Looking back on this night, I know that I learned a lot from this symposium. At times, when Dr. Neilson was running through case studies, I felt he was describing me to a T. Personally, I have found standing exercise to be difficult and possibly harmful, and while I await testing for POTS, a form of dysautonomia, I plan to begin increasing my fluids and to start a seated or pool based exercise regimen. I feel hopeful that I have more direction in how to address treatment, and am looking forward to discussing this with my doctors. I hope you find something useful to take away (and discuss with your doctors) as well!

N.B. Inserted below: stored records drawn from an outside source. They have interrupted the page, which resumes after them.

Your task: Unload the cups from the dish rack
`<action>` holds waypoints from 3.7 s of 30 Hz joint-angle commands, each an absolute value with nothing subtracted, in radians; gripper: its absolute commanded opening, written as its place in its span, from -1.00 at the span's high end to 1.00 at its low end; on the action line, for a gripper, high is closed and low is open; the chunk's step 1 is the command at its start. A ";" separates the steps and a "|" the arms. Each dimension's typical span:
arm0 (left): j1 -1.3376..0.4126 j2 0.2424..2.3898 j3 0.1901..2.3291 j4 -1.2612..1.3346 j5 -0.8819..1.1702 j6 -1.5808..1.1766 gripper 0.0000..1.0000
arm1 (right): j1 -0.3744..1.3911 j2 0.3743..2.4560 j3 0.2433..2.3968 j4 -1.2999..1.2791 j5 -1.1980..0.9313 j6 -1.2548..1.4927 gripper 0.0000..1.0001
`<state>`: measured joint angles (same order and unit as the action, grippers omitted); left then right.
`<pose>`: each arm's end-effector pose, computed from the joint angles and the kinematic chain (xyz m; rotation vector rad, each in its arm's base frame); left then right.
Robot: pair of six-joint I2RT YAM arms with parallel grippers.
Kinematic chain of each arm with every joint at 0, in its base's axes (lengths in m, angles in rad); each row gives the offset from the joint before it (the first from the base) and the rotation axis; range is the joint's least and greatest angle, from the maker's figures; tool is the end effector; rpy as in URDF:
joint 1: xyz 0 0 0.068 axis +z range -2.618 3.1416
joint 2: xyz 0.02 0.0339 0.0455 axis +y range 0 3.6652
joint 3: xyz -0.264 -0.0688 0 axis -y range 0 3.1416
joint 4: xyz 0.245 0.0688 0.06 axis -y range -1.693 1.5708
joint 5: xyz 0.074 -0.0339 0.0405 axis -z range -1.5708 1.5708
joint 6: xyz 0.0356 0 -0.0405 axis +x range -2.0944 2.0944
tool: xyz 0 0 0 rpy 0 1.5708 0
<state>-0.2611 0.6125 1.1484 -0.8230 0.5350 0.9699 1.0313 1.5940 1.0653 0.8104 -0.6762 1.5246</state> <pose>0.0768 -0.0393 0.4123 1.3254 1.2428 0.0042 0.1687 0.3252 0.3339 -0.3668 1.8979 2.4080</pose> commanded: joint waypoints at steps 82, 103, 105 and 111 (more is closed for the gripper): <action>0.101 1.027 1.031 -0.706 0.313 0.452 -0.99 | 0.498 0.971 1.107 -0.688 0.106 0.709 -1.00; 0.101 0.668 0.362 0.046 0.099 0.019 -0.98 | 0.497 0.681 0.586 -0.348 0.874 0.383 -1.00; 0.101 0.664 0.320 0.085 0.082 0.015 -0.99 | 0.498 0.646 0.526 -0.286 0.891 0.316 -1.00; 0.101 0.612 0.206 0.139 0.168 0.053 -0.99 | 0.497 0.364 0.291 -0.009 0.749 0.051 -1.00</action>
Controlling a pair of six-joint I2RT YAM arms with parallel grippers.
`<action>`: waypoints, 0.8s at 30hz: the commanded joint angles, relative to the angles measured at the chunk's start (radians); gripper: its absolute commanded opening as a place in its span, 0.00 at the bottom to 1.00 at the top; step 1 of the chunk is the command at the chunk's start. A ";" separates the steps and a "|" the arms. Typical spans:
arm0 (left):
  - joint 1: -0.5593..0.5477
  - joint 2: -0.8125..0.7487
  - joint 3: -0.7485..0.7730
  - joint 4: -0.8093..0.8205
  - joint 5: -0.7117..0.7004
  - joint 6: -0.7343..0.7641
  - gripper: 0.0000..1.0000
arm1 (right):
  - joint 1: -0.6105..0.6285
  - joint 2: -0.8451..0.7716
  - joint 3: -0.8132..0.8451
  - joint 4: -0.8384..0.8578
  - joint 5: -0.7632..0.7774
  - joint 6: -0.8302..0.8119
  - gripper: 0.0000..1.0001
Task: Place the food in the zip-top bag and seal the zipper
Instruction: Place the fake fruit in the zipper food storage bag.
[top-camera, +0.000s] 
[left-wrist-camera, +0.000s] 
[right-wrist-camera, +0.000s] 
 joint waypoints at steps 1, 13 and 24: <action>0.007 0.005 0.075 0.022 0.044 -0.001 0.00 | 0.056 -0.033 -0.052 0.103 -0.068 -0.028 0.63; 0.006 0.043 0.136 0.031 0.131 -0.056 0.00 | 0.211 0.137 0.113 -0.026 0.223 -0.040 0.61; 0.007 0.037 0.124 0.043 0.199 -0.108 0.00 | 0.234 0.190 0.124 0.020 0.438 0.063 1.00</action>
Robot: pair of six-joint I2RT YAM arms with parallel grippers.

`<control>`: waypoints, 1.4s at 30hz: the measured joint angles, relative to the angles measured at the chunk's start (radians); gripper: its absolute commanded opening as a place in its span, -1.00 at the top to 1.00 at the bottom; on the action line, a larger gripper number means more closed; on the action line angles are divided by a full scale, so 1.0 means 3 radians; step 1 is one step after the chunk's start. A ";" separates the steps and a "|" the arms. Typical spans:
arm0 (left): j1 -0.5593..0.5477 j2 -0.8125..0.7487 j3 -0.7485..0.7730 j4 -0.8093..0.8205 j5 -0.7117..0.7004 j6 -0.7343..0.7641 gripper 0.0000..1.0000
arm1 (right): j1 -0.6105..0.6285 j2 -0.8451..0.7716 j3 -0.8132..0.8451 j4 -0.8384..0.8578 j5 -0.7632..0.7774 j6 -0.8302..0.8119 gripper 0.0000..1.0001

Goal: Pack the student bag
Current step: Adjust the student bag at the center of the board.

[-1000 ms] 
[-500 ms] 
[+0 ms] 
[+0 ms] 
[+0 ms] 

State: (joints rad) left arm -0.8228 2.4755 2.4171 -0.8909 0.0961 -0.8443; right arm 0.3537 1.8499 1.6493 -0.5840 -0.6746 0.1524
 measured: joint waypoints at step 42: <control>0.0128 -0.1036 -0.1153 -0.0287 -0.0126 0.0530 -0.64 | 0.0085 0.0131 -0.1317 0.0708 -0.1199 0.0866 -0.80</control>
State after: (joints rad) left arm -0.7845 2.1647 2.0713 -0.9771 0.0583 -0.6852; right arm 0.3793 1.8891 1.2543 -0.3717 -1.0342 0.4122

Source: Neilson, D., MD. (2016, April 21). Principles of Therapy for Ehlers-Danlos Hypermobility Type. Lecture presented at Hypermobile Ehlers-Danlos Syndrome Educational Symposium in Cincinnati Children’s Hospital Medical Center – Liberty Campus, Cincinnati, OH. 

Disclaimer: I am not a doctor, and this post is not to be interpreted as medical advice. It is merely intended to be informational. If you have any concerns or questions about your medical treatment please see a physician.